• [WORK REQUEST]: Would you please copy each line of the data in which the string "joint" occurs?

• [STORED DATA]:
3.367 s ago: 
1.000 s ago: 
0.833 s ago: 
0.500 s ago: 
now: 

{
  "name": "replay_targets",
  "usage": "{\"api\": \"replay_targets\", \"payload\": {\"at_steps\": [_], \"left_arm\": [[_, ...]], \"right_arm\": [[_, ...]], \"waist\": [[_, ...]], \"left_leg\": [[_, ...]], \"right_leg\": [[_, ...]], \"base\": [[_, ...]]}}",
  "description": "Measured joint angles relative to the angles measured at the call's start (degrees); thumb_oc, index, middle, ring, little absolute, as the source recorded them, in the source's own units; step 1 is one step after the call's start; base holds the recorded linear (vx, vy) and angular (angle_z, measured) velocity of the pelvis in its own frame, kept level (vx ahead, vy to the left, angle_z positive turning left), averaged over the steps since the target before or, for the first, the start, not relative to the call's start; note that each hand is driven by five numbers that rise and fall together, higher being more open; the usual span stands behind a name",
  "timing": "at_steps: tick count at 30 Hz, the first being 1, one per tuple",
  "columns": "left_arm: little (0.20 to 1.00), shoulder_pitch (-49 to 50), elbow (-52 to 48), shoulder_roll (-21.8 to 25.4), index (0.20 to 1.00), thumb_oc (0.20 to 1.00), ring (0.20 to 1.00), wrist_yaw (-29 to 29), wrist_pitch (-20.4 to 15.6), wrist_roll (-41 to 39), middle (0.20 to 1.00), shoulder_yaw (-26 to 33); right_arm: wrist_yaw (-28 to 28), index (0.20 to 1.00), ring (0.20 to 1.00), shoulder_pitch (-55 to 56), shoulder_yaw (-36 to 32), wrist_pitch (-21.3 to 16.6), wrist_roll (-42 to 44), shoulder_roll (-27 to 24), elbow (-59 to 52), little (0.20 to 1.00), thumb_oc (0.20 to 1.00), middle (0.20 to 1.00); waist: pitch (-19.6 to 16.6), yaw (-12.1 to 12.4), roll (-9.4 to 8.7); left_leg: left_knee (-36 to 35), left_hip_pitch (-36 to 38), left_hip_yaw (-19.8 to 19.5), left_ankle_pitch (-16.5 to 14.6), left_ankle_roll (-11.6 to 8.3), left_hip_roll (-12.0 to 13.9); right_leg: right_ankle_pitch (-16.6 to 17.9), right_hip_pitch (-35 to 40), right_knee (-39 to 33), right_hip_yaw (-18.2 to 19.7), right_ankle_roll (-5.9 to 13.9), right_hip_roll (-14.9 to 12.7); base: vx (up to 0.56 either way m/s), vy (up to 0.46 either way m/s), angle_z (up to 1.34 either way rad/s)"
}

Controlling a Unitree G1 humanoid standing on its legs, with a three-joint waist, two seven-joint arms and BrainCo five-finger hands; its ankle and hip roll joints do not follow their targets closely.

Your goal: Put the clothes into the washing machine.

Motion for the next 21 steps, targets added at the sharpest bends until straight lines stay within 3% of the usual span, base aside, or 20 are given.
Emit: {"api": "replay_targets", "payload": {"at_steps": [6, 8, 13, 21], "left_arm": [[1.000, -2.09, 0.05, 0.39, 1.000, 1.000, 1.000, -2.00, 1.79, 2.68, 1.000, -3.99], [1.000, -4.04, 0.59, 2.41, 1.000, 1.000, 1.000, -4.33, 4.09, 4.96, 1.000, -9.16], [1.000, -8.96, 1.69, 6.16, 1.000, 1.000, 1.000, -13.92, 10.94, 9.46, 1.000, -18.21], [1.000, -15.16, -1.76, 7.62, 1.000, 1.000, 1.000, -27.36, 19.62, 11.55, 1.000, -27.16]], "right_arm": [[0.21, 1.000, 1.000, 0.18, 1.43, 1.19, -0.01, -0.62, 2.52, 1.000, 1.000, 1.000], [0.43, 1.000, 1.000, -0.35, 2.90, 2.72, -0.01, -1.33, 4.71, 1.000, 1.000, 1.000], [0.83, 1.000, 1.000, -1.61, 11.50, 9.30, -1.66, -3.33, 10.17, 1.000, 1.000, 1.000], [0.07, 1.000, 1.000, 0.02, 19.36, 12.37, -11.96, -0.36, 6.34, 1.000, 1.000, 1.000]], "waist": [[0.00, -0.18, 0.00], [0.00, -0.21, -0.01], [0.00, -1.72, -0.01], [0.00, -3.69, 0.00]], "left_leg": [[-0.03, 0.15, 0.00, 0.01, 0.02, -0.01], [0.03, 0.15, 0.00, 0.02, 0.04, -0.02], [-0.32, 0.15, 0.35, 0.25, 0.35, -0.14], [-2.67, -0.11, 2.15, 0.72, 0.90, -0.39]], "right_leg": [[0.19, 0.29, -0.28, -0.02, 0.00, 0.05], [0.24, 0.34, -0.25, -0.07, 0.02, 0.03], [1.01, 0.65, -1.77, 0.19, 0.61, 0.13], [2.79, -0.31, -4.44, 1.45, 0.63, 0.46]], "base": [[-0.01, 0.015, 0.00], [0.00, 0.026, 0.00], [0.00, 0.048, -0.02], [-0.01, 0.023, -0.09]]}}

• [YOUR SOLUTION]:
  "description": "Measured joint angles relative to the angles measured at the call's start (degrees); thumb_oc, index, middle, ring, little absolute, as the source recorded them, in the source's own units; step 1 is one step after the call's start; base holds the recorded linear (vx, vy) and angular (angle_z, measured) velocity of the pelvis in its own frame, kept level (vx ahead, vy to the left, angle_z positive turning left), averaged over the steps since the target before or, for the first, the start, not relative to the call's start; note that each hand is driven by five numbers that rise and fall together, higher being more open; the usual span stands behind a name",
Controlling a Unitree G1 humanoid standing on its legs, with a three-joint waist, two seven-joint arms and BrainCo five-finger hands; its ankle and hip roll joints do not follow their targets closely.

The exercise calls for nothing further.